WHAT THIS TASK INVOLVES: The listing below is to be transcribed exactly.
________________________________________
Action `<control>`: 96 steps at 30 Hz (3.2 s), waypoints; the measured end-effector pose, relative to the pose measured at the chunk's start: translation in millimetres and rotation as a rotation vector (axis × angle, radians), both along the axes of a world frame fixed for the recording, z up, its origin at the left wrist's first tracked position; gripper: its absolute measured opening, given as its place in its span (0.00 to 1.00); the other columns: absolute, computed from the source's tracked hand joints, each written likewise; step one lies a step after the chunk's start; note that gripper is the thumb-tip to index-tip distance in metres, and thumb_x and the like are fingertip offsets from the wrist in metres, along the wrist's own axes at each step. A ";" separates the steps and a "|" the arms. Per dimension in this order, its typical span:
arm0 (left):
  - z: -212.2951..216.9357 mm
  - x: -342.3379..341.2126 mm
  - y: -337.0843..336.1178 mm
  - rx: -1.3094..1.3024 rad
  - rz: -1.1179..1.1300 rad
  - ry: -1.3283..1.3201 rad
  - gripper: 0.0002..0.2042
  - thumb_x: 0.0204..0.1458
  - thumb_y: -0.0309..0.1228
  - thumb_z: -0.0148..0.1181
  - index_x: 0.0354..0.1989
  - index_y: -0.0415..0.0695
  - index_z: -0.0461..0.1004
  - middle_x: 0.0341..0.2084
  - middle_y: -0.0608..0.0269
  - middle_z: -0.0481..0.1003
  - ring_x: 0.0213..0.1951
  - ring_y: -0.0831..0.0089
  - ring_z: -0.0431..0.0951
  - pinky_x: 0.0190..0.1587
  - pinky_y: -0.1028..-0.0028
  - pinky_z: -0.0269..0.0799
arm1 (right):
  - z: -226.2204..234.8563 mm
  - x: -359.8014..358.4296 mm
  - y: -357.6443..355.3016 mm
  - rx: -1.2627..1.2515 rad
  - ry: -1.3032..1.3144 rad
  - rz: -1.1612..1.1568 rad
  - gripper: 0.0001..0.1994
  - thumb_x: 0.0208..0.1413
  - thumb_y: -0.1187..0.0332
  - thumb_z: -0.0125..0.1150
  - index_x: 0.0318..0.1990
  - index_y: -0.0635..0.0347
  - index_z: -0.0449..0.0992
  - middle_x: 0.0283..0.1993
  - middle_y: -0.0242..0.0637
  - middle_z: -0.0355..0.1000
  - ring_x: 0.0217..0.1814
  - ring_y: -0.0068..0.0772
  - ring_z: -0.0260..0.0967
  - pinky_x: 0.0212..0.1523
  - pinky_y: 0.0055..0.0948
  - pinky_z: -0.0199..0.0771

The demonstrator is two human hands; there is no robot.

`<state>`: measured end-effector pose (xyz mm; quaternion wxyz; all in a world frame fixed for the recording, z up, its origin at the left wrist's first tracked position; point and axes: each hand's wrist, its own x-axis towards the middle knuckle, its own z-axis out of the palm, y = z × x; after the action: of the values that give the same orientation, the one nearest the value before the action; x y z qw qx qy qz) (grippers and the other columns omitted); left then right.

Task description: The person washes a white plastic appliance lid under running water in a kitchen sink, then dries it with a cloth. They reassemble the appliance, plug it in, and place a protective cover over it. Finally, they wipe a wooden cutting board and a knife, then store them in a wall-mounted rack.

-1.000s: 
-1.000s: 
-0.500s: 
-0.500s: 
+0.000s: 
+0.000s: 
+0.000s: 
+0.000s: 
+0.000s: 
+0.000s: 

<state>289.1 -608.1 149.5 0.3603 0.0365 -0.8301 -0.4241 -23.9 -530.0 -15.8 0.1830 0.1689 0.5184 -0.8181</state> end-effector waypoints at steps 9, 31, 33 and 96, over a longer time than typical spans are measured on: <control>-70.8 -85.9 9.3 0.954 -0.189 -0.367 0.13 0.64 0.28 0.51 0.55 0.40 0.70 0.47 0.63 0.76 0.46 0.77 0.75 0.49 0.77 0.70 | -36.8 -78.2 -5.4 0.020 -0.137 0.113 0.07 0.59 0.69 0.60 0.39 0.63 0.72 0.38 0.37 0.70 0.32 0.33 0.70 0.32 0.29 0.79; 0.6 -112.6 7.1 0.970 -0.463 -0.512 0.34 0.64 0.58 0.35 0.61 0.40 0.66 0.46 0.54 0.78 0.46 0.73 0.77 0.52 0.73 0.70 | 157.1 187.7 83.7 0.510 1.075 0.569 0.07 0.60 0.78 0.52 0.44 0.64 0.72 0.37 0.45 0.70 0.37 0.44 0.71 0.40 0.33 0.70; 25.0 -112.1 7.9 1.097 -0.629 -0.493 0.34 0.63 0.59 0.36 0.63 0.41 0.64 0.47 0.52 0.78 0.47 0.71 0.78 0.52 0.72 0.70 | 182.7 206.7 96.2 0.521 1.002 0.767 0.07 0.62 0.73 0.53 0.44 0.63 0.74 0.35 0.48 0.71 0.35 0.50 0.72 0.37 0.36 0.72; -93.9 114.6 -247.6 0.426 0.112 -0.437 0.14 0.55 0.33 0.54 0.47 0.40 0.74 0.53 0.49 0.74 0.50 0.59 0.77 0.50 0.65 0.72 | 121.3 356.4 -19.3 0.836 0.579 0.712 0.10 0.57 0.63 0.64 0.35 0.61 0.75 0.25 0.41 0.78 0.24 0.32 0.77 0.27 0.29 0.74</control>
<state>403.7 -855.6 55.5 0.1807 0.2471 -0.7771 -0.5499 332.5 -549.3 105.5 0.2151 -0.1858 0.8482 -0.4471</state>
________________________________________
RESPONSE TO THE EXERCISE:
Action `<control>`: 96 steps at 30 Hz (3.2 s), waypoints; the measured end-effector pose, relative to the pose measured at the chunk's start: translation in millimetres and rotation as a rotation vector (axis × angle, radians), both along the axes of a world frame fixed for the recording, z up, its origin at the left wrist's first tracked position; gripper: its absolute measured opening, given as its place in its span (0.00 to 1.00); the other columns: absolute, computed from the source's tracked hand joints, each written likewise; step one lies a step after the chunk's start; note that gripper is the thumb-tip to index-tip distance in metres, and thumb_x and the like are fingertip offsets from the wrist in metres, along the wrist's own axes at each step. A ";" separates the steps and a "|" the arms. Per dimension in this order, its typical span:
arm0 (left):
  - z: -212.2951..216.9357 mm
  - x: -342.3379..341.2126 mm
  - y: -337.0843..336.1178 mm
  - rx: -1.3094..1.3024 rad
  - rz: -1.1179..1.1300 rad
  - ry: -1.3283..1.3201 rad
  - gripper: 0.0002..0.2042
  - thumb_x: 0.0204..0.1458
  - thumb_y: -0.0309..0.1228
  - thumb_z: -0.0148..0.1181
  - index_x: 0.0354..0.1989
  - index_y: -0.0415..0.0695
  - index_z: -0.0461..0.1004
  - middle_x: 0.0341..0.2084
  - middle_y: -0.0608..0.0269
  - middle_z: -0.0481..0.1003
  - ring_x: 0.0213..0.1951
  - ring_y: -0.0831..0.0089
  - ring_z: -0.0431..0.0951
  - pinky_x: 0.0190..0.1587
  - pinky_y: -0.1028..-0.0028
  - pinky_z: -0.0269..0.0799
arm1 (right):
  - z: -226.2204..234.8563 mm
  - x: -359.8014..358.4296 mm
  - y: -357.6443..355.3016 mm
  - rx: -1.2627..1.2515 rad
  - ry: -1.3032..1.3144 rad
  - rz: -1.1612..1.1568 rad
  - gripper: 0.0001..0.1994
  - thumb_x: 0.0208..0.1413
  - thumb_y: -0.1187..0.0332
  - thumb_z: -0.0125..0.1150
  - index_x: 0.0318..0.1990
  - index_y: -0.0635..0.0347
  - index_z: -0.0449..0.0992
  - middle_x: 0.0283..0.1993
  - middle_y: -0.0242..0.0637
  - middle_z: -0.0355..0.1000
  - ring_x: 0.0217..0.1814
  - ring_y: -0.0068..0.0772
  - ring_z: -0.0260..0.0967
  - pinky_x: 0.0212..0.1523
  - pinky_y: 0.0055..0.0948
  - pinky_z: -0.0199..0.0771

The demonstrator is two human hands; there is no robot.

`<state>`: measured end-effector pose (xyz mm; quaternion wxyz; all in a world frame fixed for the recording, z up, its origin at the left wrist's first tracked position; point and axes: each hand's wrist, its own x-axis towards the middle knuckle, its own z-axis out of the palm, y = z × x; after the action: of the values that give the same orientation, the one nearest the value before the action; x y z qw qx qy qz) (grippers and the other columns omitted); left then right.

Task description: The person washes a white plastic appliance lid under running water in a kitchen sink, then dries it with a cloth. They reassemble the appliance, plug it in, and place a protective cover over it. Finally, they wipe a wooden cutting board and a knife, then store them in a wall-mounted rack.

-1.000s: 
-1.000s: 
-0.500s: 
-0.500s: 
+0.000s: 
+0.000s: 
+0.000s: 
+0.000s: 
+0.000s: 
+0.000s: 

<state>289.1 -608.1 149.5 0.3603 0.0365 -0.8301 -0.4241 -23.9 -530.0 -15.8 0.1830 0.1689 0.5184 -0.8181</state> end-effector waypoints at steps 9, 31, 33 and 96, over a longer time than typical spans are measured on: <control>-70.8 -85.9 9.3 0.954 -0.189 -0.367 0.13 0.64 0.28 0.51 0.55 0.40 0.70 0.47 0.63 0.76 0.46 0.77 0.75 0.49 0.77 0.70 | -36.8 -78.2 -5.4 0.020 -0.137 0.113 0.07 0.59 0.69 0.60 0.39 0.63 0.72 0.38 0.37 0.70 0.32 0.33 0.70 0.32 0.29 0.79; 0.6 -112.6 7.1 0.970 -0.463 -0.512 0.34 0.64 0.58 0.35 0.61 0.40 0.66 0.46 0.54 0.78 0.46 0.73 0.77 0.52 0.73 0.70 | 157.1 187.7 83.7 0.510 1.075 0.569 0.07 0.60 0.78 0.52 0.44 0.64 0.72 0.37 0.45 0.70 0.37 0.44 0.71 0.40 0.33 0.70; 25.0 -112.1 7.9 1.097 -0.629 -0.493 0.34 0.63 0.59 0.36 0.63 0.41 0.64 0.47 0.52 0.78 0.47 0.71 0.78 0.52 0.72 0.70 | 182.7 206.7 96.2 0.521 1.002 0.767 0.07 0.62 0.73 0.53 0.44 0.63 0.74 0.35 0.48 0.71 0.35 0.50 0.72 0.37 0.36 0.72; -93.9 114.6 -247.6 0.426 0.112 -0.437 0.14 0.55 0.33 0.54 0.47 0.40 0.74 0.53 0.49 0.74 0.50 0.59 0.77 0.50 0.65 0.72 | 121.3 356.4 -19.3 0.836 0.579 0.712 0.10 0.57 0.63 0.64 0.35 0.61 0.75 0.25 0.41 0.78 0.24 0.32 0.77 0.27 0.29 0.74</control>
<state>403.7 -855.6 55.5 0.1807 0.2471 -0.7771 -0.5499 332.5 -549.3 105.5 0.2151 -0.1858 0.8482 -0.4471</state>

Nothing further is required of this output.